■ **Problem description**: Write the listing out again, exactly as it reads below.

[Opening Given material section]

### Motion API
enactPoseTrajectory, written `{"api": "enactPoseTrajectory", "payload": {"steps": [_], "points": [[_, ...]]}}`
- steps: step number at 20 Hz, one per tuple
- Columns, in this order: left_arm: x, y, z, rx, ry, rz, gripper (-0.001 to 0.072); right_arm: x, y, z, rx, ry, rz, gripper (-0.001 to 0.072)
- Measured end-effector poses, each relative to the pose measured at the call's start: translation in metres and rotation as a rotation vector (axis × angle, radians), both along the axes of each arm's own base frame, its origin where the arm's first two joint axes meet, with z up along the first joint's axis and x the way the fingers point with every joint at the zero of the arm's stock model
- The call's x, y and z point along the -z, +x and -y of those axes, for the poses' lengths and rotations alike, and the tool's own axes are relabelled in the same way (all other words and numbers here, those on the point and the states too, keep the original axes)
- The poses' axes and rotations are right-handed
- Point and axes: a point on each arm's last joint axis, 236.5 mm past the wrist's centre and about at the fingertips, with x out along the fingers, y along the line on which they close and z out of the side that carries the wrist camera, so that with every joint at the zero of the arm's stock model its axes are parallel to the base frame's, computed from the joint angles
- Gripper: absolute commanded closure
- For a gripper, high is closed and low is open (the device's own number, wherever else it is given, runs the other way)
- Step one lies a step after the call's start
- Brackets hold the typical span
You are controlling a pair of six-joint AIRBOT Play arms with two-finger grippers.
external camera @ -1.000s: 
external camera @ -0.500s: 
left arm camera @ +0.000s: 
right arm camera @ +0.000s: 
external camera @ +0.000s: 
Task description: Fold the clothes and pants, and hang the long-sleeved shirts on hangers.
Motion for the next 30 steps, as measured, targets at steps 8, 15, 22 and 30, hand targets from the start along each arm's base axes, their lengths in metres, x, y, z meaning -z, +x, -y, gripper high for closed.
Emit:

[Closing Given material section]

■ **Exercise response**:
### Motion API
enactPoseTrajectory, written `{"api": "enactPoseTrajectory", "payload": {"steps": [_], "points": [[_, ...]]}}`
- steps: step number at 20 Hz, one per tuple
- Columns, in this order: left_arm: x, y, z, rx, ry, rz, gripper (-0.001 to 0.072); right_arm: x, y, z, rx, ry, rz, gripper (-0.001 to 0.072)
- Measured end-effector poses, each relative to the pose measured at the call's start: translation in metres and rotation as a rotation vector (axis × angle, radians), both along the axes of each arm's own base frame, its origin where the arm's first two joint axes meet, with z up along the first joint's axis and x the way the fingers point with every joint at the zero of the arm's stock model
- The call's x, y and z point along the -z, +x and -y of those axes, for the poses' lengths and rotations alike, and the tool's own axes are relabelled in the same way (all other words and numbers here, those on the point and the states too, keep the original axes)
- The poses' axes and rotations are right-handed
- Point and axes: a point on each arm's last joint axis, 236.5 mm past the wrist's centre and about at the fingertips, with x out along the fingers, y along the line on which they close and z out of the side that carries the wrist camera, so that with every joint at the zero of the arm's stock model its axes are parallel to the base frame's, computed from the joint angles
- Gripper: absolute commanded closure
- For a gripper, high is closed and low is open (the device's own number, wherever else it is given, runs the other way)
- Step one lies a step after the call's start
- Brackets hold the typical span
You are controlling a pair of six-joint AIRBOT Play arms with two-finger grippers.
external camera @ -1.000s: 
external camera @ -0.500s: 
left arm camera @ +0.000s: 
right arm camera @ +0.000s: 
external camera @ +0.000s: 
Task description: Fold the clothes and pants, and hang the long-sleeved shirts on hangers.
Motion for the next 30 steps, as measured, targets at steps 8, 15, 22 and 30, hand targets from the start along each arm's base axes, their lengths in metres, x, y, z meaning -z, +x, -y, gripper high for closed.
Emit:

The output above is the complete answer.